Le religioni firmeranno insieme la Carta di Milano

Data e modalità sono ancora da stabilire. Anche se l’ipotesi di partenza è che il tutto possa avvenire nei primi giorni di settembre. Quel che è certo, è che le principali confessioni religiose sono state invitate a firmare la Carta di Milano – l’eredità culturale dell’Expo 2015 – in occasione di un grande incontro comune. E che la «preghiera di benedizione» sarà al cuore dell’evento che si terrà nella sede dell’esposizione universale.

L’invito, tutto lo fa pensare, verrà accolto. E verrà allargato. E sarà un giorno da segnare in agenda per quanti hanno davvero a cuore il tema, affascinante e decisivo, dell’Expo, «Nutrire il pianeta, energia per la vita». Condivisione e benedizione.
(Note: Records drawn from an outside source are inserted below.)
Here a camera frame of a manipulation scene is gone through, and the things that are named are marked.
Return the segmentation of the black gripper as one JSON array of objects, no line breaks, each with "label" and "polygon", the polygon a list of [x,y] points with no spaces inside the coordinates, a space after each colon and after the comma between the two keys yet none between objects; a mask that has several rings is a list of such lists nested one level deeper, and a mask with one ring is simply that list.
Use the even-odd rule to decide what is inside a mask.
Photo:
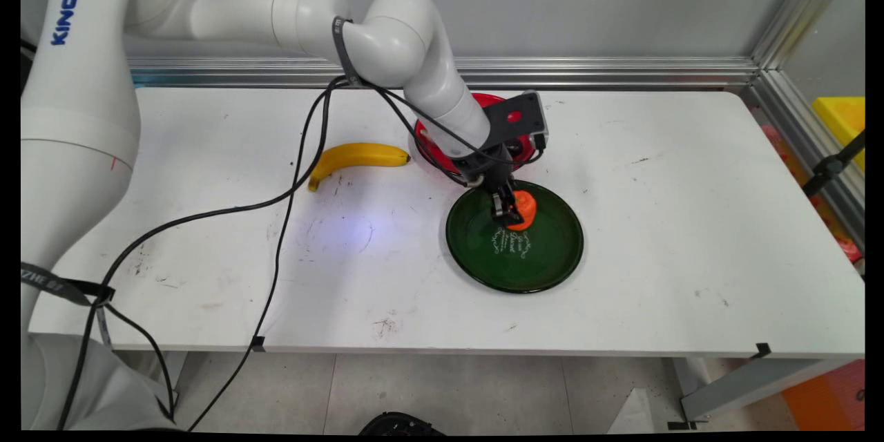
[{"label": "black gripper", "polygon": [[512,156],[505,144],[488,147],[483,150],[483,155],[471,153],[452,159],[468,188],[490,194],[490,215],[493,221],[504,224],[508,230],[522,223],[511,162]]}]

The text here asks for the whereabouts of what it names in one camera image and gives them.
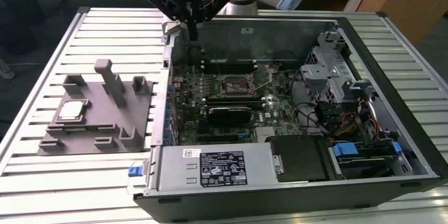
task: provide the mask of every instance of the cable
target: cable
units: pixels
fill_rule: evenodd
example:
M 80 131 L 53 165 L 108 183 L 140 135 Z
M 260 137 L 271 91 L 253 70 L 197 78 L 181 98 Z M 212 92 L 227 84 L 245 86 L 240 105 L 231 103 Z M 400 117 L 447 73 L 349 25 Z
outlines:
M 312 102 L 299 102 L 297 104 L 295 104 L 295 100 L 293 100 L 293 98 L 292 98 L 292 88 L 293 88 L 293 83 L 296 82 L 296 77 L 297 77 L 297 75 L 299 75 L 299 73 L 300 73 L 300 69 L 296 71 L 296 73 L 293 74 L 295 76 L 293 76 L 293 78 L 292 78 L 292 84 L 291 84 L 291 87 L 289 87 L 289 99 L 291 99 L 291 103 L 295 105 L 295 107 L 296 107 L 296 110 L 297 110 L 297 112 L 309 120 L 309 121 L 312 121 L 313 122 L 313 124 L 320 128 L 320 131 L 321 131 L 321 133 L 324 134 L 324 135 L 329 135 L 329 136 L 332 136 L 332 134 L 331 134 L 331 132 L 325 129 L 325 127 L 324 126 L 321 126 L 321 124 L 315 120 L 315 119 L 312 119 L 311 118 L 311 116 L 308 116 L 299 108 L 297 108 L 297 106 L 299 105 L 301 105 L 301 104 L 313 104 Z

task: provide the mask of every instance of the blue latch
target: blue latch
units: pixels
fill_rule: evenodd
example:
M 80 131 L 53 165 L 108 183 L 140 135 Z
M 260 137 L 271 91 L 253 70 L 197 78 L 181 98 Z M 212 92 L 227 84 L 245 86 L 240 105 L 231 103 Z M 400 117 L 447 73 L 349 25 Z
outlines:
M 143 176 L 143 166 L 131 166 L 128 169 L 128 177 L 141 177 Z
M 392 146 L 393 146 L 395 153 L 399 154 L 401 152 L 401 146 L 399 142 L 392 142 Z
M 336 144 L 333 147 L 333 153 L 335 156 L 341 156 L 341 155 L 356 155 L 357 153 L 357 148 L 353 143 L 340 143 Z

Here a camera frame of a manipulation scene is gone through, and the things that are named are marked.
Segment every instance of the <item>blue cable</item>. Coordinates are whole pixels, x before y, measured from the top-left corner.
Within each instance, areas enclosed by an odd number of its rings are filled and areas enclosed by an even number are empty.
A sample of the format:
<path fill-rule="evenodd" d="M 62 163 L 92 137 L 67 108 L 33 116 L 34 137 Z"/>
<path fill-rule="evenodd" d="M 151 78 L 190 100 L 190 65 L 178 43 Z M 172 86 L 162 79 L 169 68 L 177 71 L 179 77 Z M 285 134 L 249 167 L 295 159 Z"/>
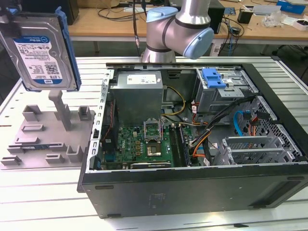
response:
<path fill-rule="evenodd" d="M 239 134 L 239 136 L 243 136 L 243 133 L 240 130 L 239 124 L 237 122 L 237 115 L 238 114 L 242 114 L 243 115 L 244 112 L 243 111 L 237 111 L 236 113 L 234 113 L 234 117 L 233 117 L 234 127 L 235 127 L 237 133 Z"/>

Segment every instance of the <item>motherboard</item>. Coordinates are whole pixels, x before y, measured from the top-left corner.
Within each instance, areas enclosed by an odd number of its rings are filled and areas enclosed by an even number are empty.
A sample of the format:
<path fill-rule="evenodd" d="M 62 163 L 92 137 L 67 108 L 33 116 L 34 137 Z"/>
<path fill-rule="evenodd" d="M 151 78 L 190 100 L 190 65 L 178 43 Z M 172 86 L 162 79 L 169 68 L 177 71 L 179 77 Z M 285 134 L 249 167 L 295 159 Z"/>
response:
<path fill-rule="evenodd" d="M 193 139 L 188 126 L 146 126 L 144 131 L 143 126 L 120 127 L 117 150 L 103 155 L 102 166 L 107 169 L 144 168 L 144 165 L 150 164 L 155 167 L 187 166 L 189 154 L 184 149 Z M 148 139 L 159 134 L 159 141 Z"/>

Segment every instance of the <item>white table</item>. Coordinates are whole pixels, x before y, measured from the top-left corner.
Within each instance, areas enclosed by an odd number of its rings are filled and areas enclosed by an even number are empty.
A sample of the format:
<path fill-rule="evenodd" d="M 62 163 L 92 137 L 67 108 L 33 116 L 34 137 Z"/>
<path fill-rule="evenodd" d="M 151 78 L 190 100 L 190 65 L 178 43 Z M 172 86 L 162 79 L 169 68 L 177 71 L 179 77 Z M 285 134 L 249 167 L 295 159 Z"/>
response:
<path fill-rule="evenodd" d="M 183 58 L 180 62 L 191 62 Z M 137 62 L 137 58 L 77 58 L 83 85 L 79 92 L 64 92 L 71 110 L 89 105 L 95 110 L 105 63 Z M 263 57 L 205 57 L 204 63 L 253 63 L 298 121 L 308 119 L 307 88 L 281 62 Z M 26 104 L 38 104 L 42 111 L 54 111 L 48 92 L 26 92 L 19 81 L 0 107 L 0 158 L 7 155 Z M 241 231 L 291 231 L 308 229 L 308 189 L 275 209 L 244 210 L 172 216 L 99 219 L 85 193 L 77 193 L 79 168 L 0 171 L 0 230 L 224 230 L 234 224 L 249 227 Z"/>

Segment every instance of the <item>wooden desk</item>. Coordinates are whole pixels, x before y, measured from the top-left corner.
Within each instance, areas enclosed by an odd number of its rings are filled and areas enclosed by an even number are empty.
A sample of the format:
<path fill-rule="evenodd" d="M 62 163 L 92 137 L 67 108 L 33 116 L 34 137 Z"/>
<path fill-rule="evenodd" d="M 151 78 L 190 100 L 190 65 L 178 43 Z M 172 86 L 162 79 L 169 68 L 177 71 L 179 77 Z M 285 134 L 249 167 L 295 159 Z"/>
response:
<path fill-rule="evenodd" d="M 256 0 L 263 5 L 275 5 L 275 3 L 266 2 L 264 0 Z M 241 3 L 220 1 L 225 7 L 235 7 L 240 9 L 242 5 L 255 5 L 250 0 L 243 0 Z M 97 10 L 93 8 L 79 9 L 79 17 L 72 26 L 69 26 L 69 32 L 72 40 L 78 41 L 134 41 L 132 21 L 115 22 L 101 18 L 97 15 Z M 107 10 L 102 11 L 102 15 L 107 14 Z M 237 20 L 237 15 L 230 15 L 229 18 Z M 302 15 L 283 12 L 291 17 L 302 18 Z M 121 17 L 130 15 L 128 12 L 110 12 L 108 17 Z M 146 22 L 145 15 L 139 14 L 137 21 L 138 35 L 141 41 L 146 41 Z M 253 15 L 249 24 L 243 24 L 245 28 L 244 35 L 238 40 L 238 43 L 245 44 L 286 44 L 286 45 L 308 45 L 308 32 L 299 31 L 292 26 L 284 25 L 283 27 L 269 27 L 262 25 L 263 16 Z M 222 24 L 220 32 L 215 35 L 212 46 L 212 54 L 215 56 L 215 50 L 221 46 L 227 37 L 228 31 L 226 25 Z"/>

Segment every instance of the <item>yellow cable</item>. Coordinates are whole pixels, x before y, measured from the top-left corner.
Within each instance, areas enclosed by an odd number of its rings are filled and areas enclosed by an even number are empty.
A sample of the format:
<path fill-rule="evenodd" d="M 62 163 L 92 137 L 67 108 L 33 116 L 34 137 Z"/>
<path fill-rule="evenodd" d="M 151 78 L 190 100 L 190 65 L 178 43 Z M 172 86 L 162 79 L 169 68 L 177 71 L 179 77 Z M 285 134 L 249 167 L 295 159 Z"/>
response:
<path fill-rule="evenodd" d="M 162 116 L 175 116 L 175 115 L 178 115 L 178 114 L 180 114 L 180 113 L 182 113 L 183 111 L 184 111 L 184 109 L 185 109 L 185 99 L 184 99 L 184 97 L 177 91 L 177 90 L 175 90 L 173 87 L 170 87 L 170 86 L 167 86 L 167 88 L 170 88 L 170 89 L 172 89 L 172 90 L 174 90 L 181 98 L 182 98 L 182 100 L 183 100 L 183 107 L 181 108 L 181 110 L 179 110 L 178 112 L 173 112 L 173 113 L 167 113 L 167 114 L 162 114 Z"/>

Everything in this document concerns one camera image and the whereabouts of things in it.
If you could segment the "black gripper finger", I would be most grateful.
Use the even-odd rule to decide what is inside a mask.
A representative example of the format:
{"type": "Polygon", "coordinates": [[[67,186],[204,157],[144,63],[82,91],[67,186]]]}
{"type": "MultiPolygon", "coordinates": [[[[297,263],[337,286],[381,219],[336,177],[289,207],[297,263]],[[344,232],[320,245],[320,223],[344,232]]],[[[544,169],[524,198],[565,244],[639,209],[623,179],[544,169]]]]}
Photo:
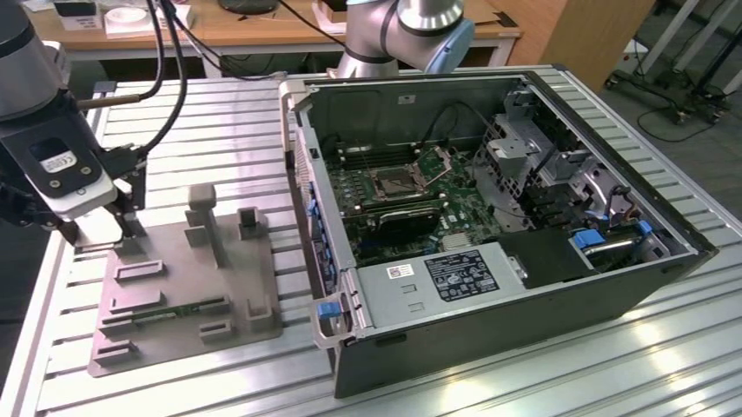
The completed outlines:
{"type": "Polygon", "coordinates": [[[109,178],[128,185],[128,190],[114,186],[116,198],[104,205],[118,224],[121,239],[126,240],[144,234],[136,212],[145,207],[145,155],[126,144],[102,149],[100,162],[109,178]]]}
{"type": "Polygon", "coordinates": [[[74,247],[79,238],[79,228],[74,221],[55,219],[53,221],[54,230],[61,234],[66,243],[74,247]]]}

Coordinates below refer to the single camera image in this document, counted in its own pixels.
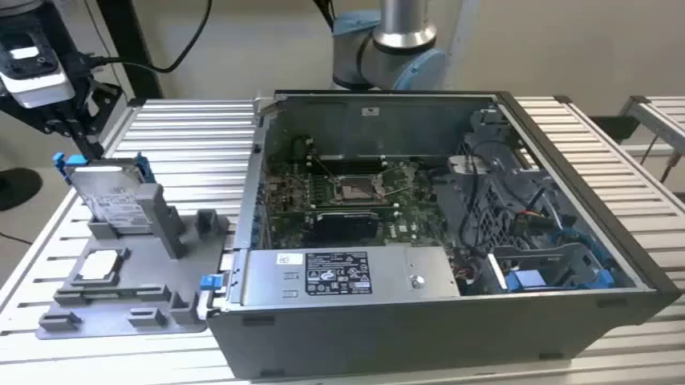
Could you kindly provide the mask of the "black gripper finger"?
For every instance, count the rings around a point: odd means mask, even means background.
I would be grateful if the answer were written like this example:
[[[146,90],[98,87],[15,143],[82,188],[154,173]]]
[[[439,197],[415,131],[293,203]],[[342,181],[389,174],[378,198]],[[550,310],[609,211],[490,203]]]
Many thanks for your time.
[[[74,112],[71,99],[50,103],[39,107],[24,107],[9,95],[1,97],[1,112],[31,126],[39,132],[66,135],[68,131],[67,118]]]
[[[98,160],[104,155],[100,133],[123,97],[123,89],[112,83],[87,78],[78,81],[75,91],[74,107],[79,123],[74,141],[84,157]]]

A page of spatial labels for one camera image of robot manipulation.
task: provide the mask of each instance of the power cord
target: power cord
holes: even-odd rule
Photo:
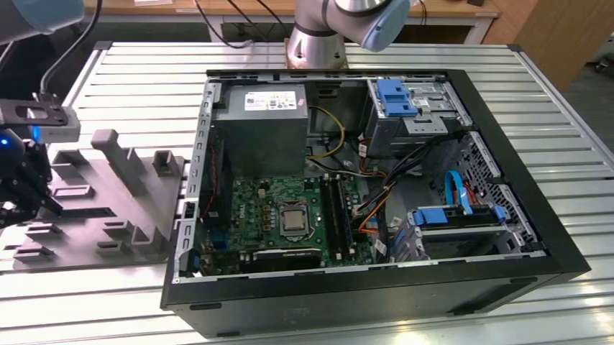
[[[284,21],[280,19],[280,17],[278,17],[278,15],[276,14],[276,12],[273,12],[272,7],[269,7],[268,4],[266,4],[262,0],[257,0],[257,1],[258,1],[258,3],[268,9],[268,11],[269,11],[269,13],[272,14],[272,16],[276,17],[276,19],[277,19],[278,22],[280,22],[280,25],[282,25],[282,29],[285,30],[286,36],[290,37],[289,29],[286,29],[285,23],[284,23]]]
[[[74,45],[70,46],[69,50],[62,54],[58,61],[51,65],[50,69],[47,70],[46,74],[41,78],[41,89],[39,89],[39,97],[43,98],[50,92],[50,80],[57,74],[58,69],[61,68],[62,64],[67,60],[69,56],[74,53],[74,51],[79,48],[79,46],[85,43],[86,39],[90,37],[94,27],[97,26],[98,19],[101,18],[101,11],[103,9],[103,0],[97,1],[97,9],[94,10],[93,20],[87,25],[87,29],[85,33],[77,39]]]
[[[226,41],[226,39],[222,37],[221,33],[212,26],[210,19],[208,18],[208,15],[205,14],[204,7],[201,7],[199,0],[193,0],[193,1],[194,1],[194,4],[197,5],[197,8],[199,9],[201,16],[202,16],[202,18],[204,18],[204,20],[205,20],[205,22],[206,22],[206,24],[208,24],[208,26],[210,28],[210,31],[214,33],[214,35],[218,37],[218,39],[222,41],[222,43],[226,44],[228,47],[234,48],[234,49],[244,49],[250,44],[254,43],[254,40],[248,40],[242,44],[234,45],[229,41]]]
[[[269,42],[269,39],[268,39],[268,36],[265,35],[265,33],[262,32],[261,28],[257,26],[257,24],[252,21],[250,17],[246,15],[246,13],[241,10],[240,6],[234,3],[233,0],[228,0],[229,1],[229,4],[234,7],[234,9],[237,9],[237,11],[240,12],[240,14],[242,15],[242,17],[248,20],[248,22],[252,24],[252,26],[254,26],[254,28],[257,29],[258,31],[258,34],[262,36],[262,40],[265,42]]]

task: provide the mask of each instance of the metal table
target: metal table
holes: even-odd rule
[[[95,50],[69,95],[89,148],[114,128],[141,157],[191,157],[206,71],[284,68],[282,44],[115,43]],[[237,340],[246,344],[601,344],[614,337],[614,157],[523,52],[505,46],[348,46],[353,68],[462,68],[521,153],[593,271],[482,315]],[[159,309],[166,266],[0,277],[0,344],[191,344],[206,340]]]

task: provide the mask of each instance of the cpu socket
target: cpu socket
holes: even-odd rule
[[[289,241],[300,241],[309,235],[309,209],[308,205],[282,206],[280,208],[282,226],[280,234]]]

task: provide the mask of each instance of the motherboard
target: motherboard
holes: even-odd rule
[[[230,228],[206,239],[202,271],[233,275],[372,264],[369,238],[352,222],[360,203],[353,177],[237,179]]]

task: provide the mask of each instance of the gray floor
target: gray floor
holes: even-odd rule
[[[585,67],[564,97],[614,151],[614,77]]]

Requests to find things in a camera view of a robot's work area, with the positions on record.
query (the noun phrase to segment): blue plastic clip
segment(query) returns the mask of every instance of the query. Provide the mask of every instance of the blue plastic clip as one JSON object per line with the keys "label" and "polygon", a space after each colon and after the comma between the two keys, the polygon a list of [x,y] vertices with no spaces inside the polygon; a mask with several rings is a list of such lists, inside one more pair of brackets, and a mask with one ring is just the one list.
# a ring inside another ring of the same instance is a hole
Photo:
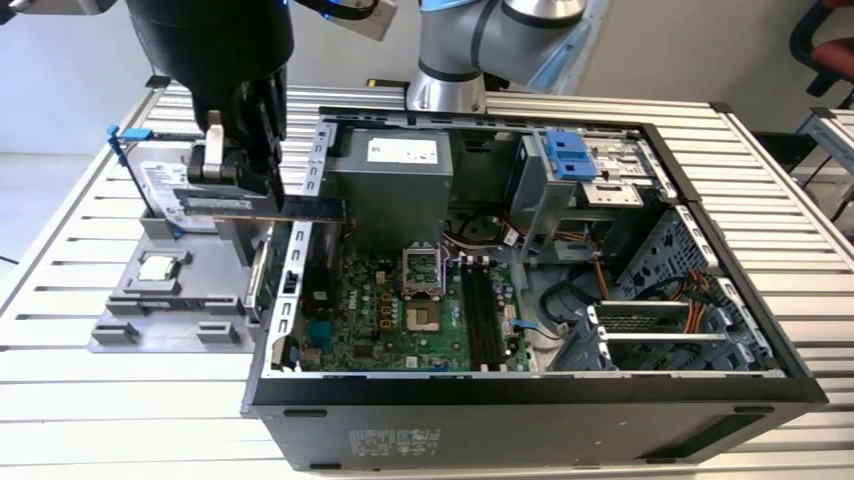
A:
{"label": "blue plastic clip", "polygon": [[539,328],[539,323],[536,322],[528,322],[524,320],[511,320],[510,324],[515,327],[515,328],[531,328],[534,330],[536,330]]}
{"label": "blue plastic clip", "polygon": [[107,129],[107,143],[109,144],[109,148],[112,148],[112,152],[119,157],[119,164],[123,167],[128,166],[128,157],[124,154],[124,150],[121,149],[121,142],[119,141],[119,125],[111,125]]}
{"label": "blue plastic clip", "polygon": [[125,128],[119,140],[125,142],[144,142],[155,138],[155,132],[149,128]]}
{"label": "blue plastic clip", "polygon": [[546,154],[555,164],[555,178],[560,180],[596,178],[596,166],[578,133],[546,132]]}

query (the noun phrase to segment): orange wires
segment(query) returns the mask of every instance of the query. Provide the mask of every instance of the orange wires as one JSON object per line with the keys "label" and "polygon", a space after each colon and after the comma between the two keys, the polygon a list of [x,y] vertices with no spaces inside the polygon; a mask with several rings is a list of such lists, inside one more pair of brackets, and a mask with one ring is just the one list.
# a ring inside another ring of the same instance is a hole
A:
{"label": "orange wires", "polygon": [[604,274],[602,273],[602,264],[599,263],[599,257],[602,256],[602,251],[599,250],[600,245],[599,242],[594,243],[594,251],[592,251],[592,266],[596,269],[596,280],[599,282],[599,293],[602,294],[602,300],[608,299],[608,288],[604,283]]}

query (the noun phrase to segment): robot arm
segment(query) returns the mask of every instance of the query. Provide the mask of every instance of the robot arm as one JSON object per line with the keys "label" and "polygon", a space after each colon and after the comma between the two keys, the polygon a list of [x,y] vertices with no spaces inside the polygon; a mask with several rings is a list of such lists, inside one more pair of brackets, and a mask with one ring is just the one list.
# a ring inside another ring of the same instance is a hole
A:
{"label": "robot arm", "polygon": [[590,36],[586,0],[424,0],[411,110],[486,111],[482,73],[554,89]]}

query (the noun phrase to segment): blue tab
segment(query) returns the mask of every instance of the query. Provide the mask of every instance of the blue tab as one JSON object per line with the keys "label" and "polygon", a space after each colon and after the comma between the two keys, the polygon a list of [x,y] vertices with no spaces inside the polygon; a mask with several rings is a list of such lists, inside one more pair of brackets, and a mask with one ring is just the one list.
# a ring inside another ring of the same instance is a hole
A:
{"label": "blue tab", "polygon": [[575,132],[546,132],[546,153],[555,165],[555,178],[592,180],[596,166],[587,154],[582,136]]}
{"label": "blue tab", "polygon": [[148,128],[125,128],[119,138],[128,142],[144,142],[145,140],[151,140],[155,132]]}
{"label": "blue tab", "polygon": [[424,0],[421,2],[421,12],[436,12],[448,8],[459,7],[476,0]]}
{"label": "blue tab", "polygon": [[539,328],[539,323],[528,322],[528,321],[524,321],[524,320],[511,320],[510,324],[516,328],[531,328],[534,330],[536,330]]}

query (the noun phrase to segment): slotted aluminum surface
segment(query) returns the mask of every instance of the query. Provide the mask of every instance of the slotted aluminum surface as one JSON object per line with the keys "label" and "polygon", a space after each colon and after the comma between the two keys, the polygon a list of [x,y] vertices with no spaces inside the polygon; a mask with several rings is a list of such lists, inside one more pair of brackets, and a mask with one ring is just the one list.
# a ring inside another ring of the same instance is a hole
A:
{"label": "slotted aluminum surface", "polygon": [[854,110],[812,110],[803,130],[854,175]]}
{"label": "slotted aluminum surface", "polygon": [[[281,165],[301,182],[320,105],[400,108],[397,90],[292,87]],[[738,120],[702,103],[491,94],[494,114],[658,126],[730,245],[827,391],[830,405],[696,467],[603,469],[596,478],[854,477],[854,273],[850,248]],[[171,87],[127,124],[192,132]],[[273,478],[291,474],[267,430],[239,417],[248,355],[93,355],[104,299],[133,252],[141,202],[104,151],[18,270],[0,317],[0,471],[14,478]],[[348,478],[373,478],[353,473]],[[400,472],[435,478],[437,472]],[[447,471],[441,478],[583,478],[588,470]]]}
A lanciare la proposta è stato il ministro delle Politiche agricole Maurizio Martina, intervenendo al convegno Il cibo dello spirito nella Carta di Milano, svoltosi al Teatro della Terra di Expo su iniziativa di ExpoNet, il magazine ufficiale dell’esposizione.

Un convegno concluso da un gesto di grande intensità e bellezza: i sette esponenti religiosi invitati a parlare hanno benedetto – ciascuno secondo le forme proprie della tradizione di appartenenza – il cibo che poi è stato consumato insieme. Riso, legumi, verdure cotte al vapore. Un pasto semplice. E fraterno. Condiviso dopo un dialogo fra le diverse esperienze religiose sui temi del produrre e del consumare il cibo, che «ha rappresentato – parola di Martina, delegato del governo a Expo – uno dei momenti più belli tra quelli organizzati all’esposizione».

Il dialogo delle religioni era già nell’agenda dell’Expo grazie ad un’iniziativa promossa per il 27 ottobre dalla Santa Sede e dalla diocesi di Milano, quale occasione per rinnovare la memoria dell’incontro e dello «spirito» di Assisi. Ora, ecco l’idea di un incontro comune per firmare la Carta di Milano. Che, ha sottolineato Martina, è solo lo strumento – parziale e perfettibile – per sviluppare un percorso condiviso di fronte a sfide epocali come quelle della fame. «Lo dico da non credente: abbiamo bisogno che i credenti raccolgano la sfida lanciata da Expo, aiutandoci ad ampliare gli orizzonti», ha chiesto il ministro.

Ad ampliare gli orizzonti ci hanno pensato – introdotti da Simone Molteni, direttore di ExpoNet – monsignor Luca Bressan, vicario episcopale per la Cultura della diocesi di Milano, la cappellana della Chiesa anglicana Vickie Sims, l’imam Hamid Abd al-Qadir Distefano (della Comunità religiosa islamica italiana, Coreis, di Milano), Swamini Hamsananda Ghiri, vicepresidente dell’Unione induista, il rabbino Elia Richetti, il pastore valdese Giuseppe Platone e Tenzin Khenze, monaco del buddhismo tibetano.

Si è parlato di responsabilità verso il creato e le creature, verso l’umanità di oggi e di domani; di condivisione, giustizia, lotta alla fame e allo spreco, nuovi stili di vita per cambiare – da credenti, da cittadini, da consumatori – le logiche dello sfruttamento del pianeta e di quanti lo abitano. Il tutto a partire dalla consapevolezza che non siamo padroni ma custodi del creato, affidatoci da Dio.